While the implementation of the VEN and its testing with VTN in the Cloud was quite successful, the SmartThings development environment did pose a number of significant challenges:
- Code size was limited to 100K bytes
- Groovy/Java with a whitelisted set of standard classes
- No third party jars, no class definitions, single threaded execution
- Device handlers only execute upon receipt of trigger (device change, poll, events)

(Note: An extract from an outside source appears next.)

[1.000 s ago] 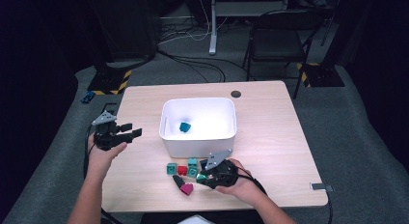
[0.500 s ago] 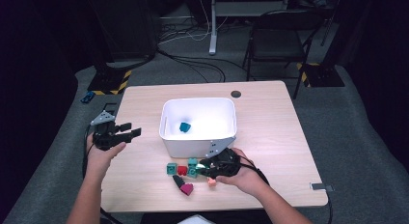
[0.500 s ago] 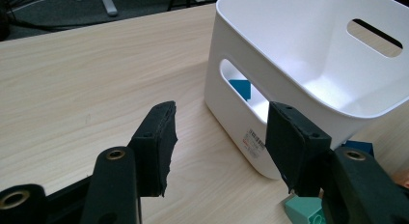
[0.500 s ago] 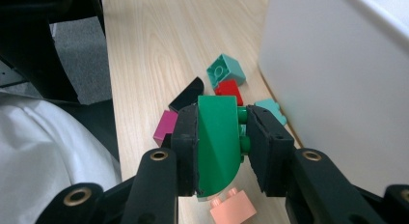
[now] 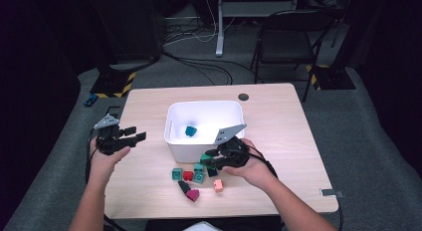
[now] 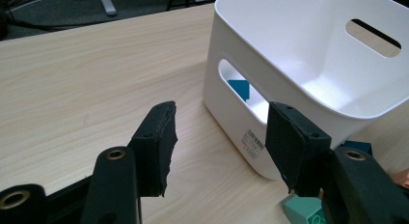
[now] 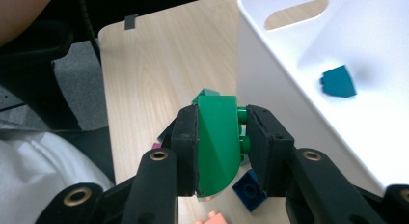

- Device handlers and SmartApps have a 40 second maximum execution time
- No disk storage, but does have persistent state properties
- Development environment with no sophisticated debugging environment (printf only!)
While it was a pain to deal with all these limitations during coding, it was not an insurmountable obstacle, and an OpenADR A profile VEN was successfully developed with only a modest effort.
The most significant obstacle encountered was finding a way to get the device handler to reliably poll the VTN. By default, the SmartThings infrastructure will trigger a device handler every 10 minutes if a “polling” capability is defined. However, past experience showed this default polling to be quite unreliable. We instead attempted to use a SmartApp called Pollster to call the device handler at one minute intervals using a SmartThings defined “schedule” method. However, this also proved not to be reliable as apparently this polling traffic is low priority and it gets dropped during times when the SmartThings infrastructure is busy. We finally resorted to using an Arduino Uno and SmartThings Shield to trigger periodic ZigBee device events in the VEN device handler to wake it up for execution. Not an ideal solution, but it worked reliably.
The code developed for this study could be OpenADR certified with a small amount of additional effort and validation that the SmartThings platform supports client certificate exchanges. While SmartThings is one of the only hubs to offer an open programming environment, this study demonstrates that with a minimal effort manufactures could OpenADR enable their hubs, opening up a large universe of potential load shedding resources to the DR community.